I'm not saying this as a money-hungry driver; Uber needs to raise minimum fares and per-mile/minute rates. People will pay more for the convenience, and it will stop the hemorrhaging.


----------



## Ben105 (Feb 27, 2016)

Old yes. It's from January and we're nearly in May. The price drops happened a while ago. This was reported upon when it actually happened.


----------



## Flarpy (Apr 17, 2016)

They would rather add drivers than increase fares. Some day everyone with a 4-door car will have worked for (and quit working for) Uber.


----------



## Gilbert_Aus (Apr 10, 2016)

AlbertX said:


> "We care deeply about drivers' earning". It could not be further from the truth. Uber is a $50 billion worth of liars, the biggest scam in history.


It seems as though only us drivers are aware of the issues. Passengers are ignorant to what's going on. Many of my passengers think I'm earning great money.


----------



## Gilbert_Aus (Apr 10, 2016)

Flarpy said:


> They would rather add drivers than increase fares. Some day everyone with a 4-door car will have worked for (and quit working for) Uber.


isn't it true that 1/5 Americans have worked at McDonald's?

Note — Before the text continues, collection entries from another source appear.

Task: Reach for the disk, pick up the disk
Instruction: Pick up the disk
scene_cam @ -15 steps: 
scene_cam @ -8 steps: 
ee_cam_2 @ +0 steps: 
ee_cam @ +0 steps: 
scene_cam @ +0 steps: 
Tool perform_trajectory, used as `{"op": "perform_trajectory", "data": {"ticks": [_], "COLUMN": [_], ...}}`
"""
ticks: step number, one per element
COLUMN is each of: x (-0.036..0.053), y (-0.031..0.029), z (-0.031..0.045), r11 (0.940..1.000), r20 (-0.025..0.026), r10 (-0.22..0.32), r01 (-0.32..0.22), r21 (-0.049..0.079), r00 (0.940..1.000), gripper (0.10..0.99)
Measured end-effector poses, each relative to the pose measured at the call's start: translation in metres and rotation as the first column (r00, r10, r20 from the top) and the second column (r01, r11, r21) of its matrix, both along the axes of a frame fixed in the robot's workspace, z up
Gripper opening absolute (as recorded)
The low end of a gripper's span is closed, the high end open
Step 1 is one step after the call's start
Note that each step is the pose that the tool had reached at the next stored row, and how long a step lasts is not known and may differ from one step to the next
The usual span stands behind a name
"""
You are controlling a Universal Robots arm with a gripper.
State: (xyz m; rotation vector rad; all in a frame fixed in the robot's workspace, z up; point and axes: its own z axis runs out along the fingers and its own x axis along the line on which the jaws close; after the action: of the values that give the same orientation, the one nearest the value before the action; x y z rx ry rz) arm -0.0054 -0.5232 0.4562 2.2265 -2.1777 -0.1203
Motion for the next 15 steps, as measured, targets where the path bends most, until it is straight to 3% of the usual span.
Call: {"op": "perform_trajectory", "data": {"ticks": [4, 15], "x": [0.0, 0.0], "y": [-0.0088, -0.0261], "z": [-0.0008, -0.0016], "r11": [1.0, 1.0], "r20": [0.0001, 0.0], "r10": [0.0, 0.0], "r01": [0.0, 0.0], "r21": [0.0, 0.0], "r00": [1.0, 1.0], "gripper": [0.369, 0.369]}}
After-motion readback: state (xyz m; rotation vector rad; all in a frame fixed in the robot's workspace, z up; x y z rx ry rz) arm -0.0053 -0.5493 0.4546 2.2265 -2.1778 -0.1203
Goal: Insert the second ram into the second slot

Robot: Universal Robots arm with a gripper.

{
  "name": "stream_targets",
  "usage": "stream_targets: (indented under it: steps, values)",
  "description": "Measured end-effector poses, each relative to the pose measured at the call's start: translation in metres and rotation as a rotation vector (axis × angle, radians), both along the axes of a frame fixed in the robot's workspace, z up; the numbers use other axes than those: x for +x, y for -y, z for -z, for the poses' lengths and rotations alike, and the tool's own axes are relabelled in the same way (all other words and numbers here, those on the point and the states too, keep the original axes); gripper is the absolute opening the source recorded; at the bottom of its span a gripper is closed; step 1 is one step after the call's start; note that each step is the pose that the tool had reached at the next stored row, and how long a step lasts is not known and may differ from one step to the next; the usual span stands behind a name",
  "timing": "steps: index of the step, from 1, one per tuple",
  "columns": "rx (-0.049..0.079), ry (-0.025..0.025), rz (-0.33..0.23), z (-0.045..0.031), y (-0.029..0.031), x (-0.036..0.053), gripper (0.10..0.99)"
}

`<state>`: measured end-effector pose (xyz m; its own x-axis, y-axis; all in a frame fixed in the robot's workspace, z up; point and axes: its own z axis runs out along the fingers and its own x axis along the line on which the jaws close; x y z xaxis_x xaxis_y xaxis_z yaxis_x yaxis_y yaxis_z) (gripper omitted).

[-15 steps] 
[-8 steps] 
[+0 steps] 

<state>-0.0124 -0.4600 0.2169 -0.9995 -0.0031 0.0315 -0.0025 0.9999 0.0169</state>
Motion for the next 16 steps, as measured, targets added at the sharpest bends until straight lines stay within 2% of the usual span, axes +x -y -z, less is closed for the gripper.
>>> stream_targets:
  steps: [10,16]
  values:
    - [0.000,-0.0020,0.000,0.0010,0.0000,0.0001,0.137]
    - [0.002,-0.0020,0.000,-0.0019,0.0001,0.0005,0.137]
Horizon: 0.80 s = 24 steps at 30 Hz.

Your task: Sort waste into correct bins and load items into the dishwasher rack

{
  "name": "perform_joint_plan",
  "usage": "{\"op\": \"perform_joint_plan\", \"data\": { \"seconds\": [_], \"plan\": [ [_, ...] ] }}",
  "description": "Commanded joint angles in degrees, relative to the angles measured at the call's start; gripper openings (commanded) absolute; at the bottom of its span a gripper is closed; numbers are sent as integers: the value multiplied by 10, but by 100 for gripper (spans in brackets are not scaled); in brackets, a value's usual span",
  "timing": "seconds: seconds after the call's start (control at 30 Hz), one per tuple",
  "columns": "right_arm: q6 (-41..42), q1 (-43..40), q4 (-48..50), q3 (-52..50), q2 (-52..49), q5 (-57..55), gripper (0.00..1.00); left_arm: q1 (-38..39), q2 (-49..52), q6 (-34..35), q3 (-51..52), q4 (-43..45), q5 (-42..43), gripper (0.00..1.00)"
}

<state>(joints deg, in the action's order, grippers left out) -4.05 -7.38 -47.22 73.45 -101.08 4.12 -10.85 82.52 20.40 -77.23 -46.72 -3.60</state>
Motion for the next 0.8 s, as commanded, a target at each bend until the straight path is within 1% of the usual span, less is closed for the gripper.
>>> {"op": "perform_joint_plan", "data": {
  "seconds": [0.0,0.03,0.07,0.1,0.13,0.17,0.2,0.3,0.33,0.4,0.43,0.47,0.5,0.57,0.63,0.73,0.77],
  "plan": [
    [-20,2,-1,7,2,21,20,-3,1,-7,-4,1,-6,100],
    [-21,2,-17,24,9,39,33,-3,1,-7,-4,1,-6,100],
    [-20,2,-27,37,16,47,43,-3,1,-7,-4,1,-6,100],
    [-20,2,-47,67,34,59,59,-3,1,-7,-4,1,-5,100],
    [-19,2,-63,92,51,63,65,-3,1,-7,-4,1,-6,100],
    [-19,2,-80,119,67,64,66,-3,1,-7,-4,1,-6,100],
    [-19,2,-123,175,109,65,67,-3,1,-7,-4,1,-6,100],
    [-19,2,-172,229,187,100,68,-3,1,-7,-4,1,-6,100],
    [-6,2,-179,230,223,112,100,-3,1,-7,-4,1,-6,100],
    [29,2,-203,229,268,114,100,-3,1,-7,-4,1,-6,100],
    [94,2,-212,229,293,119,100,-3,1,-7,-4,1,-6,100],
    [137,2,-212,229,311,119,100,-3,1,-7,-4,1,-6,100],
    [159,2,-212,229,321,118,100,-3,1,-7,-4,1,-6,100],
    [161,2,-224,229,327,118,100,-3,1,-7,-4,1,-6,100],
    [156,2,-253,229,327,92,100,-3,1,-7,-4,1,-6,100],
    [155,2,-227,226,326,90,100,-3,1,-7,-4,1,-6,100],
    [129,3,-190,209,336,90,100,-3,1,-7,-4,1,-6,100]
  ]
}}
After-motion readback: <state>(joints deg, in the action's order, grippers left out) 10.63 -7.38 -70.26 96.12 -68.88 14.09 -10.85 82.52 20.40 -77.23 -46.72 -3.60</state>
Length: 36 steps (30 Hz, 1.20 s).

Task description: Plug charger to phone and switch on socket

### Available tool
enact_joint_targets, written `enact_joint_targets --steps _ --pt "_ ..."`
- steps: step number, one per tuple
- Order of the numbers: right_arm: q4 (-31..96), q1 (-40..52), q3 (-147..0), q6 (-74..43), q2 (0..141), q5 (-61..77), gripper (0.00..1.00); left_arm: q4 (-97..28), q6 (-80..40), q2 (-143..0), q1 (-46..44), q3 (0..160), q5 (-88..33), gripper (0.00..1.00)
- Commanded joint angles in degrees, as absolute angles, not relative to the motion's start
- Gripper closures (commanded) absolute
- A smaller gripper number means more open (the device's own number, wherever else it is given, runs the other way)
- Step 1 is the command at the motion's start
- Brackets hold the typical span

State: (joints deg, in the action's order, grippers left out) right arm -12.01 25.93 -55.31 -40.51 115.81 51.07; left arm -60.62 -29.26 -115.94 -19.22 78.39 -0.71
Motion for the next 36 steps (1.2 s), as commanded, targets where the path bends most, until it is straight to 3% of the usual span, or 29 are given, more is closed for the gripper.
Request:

Or was it 1 in 10?


----------



## Flarpy (Apr 17, 2016)

I remember reading that statistic but I don't remember the actual number


----------



## Novus Caesar (Dec 15, 2015)

Gilbert_Aus said:


> isn't it true that 1/5 Americans have worked at McDonald's? Or was it 1 in 10?


You are supposed to work fast food and other minimal retail jobs as a student living at home with the parents or in college. NOT as an independent adult unless you are management. That is why the 15.00/hr. minimum wage issue is ridiculous. Uber was never designed to be fulltime employment. It is supposed to be a side job to make money IN ADDITION to another job.


----------



## UberLou (May 5, 2015)

UBER is and has been too big to fail. They are going no where.


----------



## ABC123DEF (Jun 9, 2015)

Novus Caesar said:


> You are supposed to work fast food and other minimal retail jobs as a student living at home with the parents or in college. NOT as an independent adult unless you are management. That is why the 15.00/hr. minimum wage issue is ridiculous. Uber was never designed to be fulltime employment. It is supposed to be a side job to make money IN ADDITION to another job.


Yep...that $90K for a driver in NYC and $70K for a driver in San Francisco was meant to be some great part-time side money years ago, right? And to be totally honest, it's not even good supplemental income. It's a suck of time, resources, and energy.


----------



## Flarpy (Apr 17, 2016)

Novus Caesar said:


> Uber was never designed to be fulltime employment. It is supposed to be a side job to make money IN ADDITION to another job.


Unfortunately it's not even very good for that


----------



## ATX 22 (Jun 17, 2015)

Novus Caesar said:


> You are supposed to work fast food and other minimal retail jobs as a student living at home with the parents or in college. NOT as an independent adult unless you are management. That is why the 15.00/hr. minimum wage issue is ridiculous. Uber was never designed to be fulltime employment. It is supposed to be a side job to make money IN ADDITION to another job.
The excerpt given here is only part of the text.